*** The data
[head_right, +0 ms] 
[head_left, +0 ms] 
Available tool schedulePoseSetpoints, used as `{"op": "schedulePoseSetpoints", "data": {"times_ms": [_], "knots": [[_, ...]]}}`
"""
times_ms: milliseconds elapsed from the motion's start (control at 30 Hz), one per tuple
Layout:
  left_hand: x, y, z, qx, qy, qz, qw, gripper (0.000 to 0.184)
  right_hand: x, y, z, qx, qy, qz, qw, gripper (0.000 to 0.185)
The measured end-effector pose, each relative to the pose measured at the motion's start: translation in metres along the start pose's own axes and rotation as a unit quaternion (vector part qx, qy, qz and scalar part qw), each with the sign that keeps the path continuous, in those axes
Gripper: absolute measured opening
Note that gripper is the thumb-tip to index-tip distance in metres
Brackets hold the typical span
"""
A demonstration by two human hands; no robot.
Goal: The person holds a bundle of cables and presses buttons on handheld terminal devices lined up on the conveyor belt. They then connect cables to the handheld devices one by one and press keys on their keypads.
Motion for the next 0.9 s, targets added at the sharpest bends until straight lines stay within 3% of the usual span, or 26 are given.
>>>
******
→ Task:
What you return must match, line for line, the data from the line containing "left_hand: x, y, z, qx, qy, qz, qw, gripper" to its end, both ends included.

→ Exercise answer:
  left_hand: x, y, z, qx, qy, qz, qw, gripper (0.000 to 0.184)
  right_hand: x, y, z, qx, qy, qz, qw, gripper (0.000 to 0.185)
The measured end-effector pose, each relative to the pose measured at the motion's start: translation in metres along the start pose's own axes and rotation as a unit quaternion (vector part qx, qy, qz and scalar part qw), each with the sign that keeps the path continuous, in those axes
Gripper: absolute measured opening
Note that gripper is the thumb-tip to index-tip distance in metres
Brackets hold the typical span
"""
A demonstration by two human hands; no robot.
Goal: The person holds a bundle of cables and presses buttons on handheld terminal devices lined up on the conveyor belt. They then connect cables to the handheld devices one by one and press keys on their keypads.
Motion for the next 0.9 s, targets added at the sharpest bends until straight lines stay within 3% of the usual span, or 26 are given.
>>>

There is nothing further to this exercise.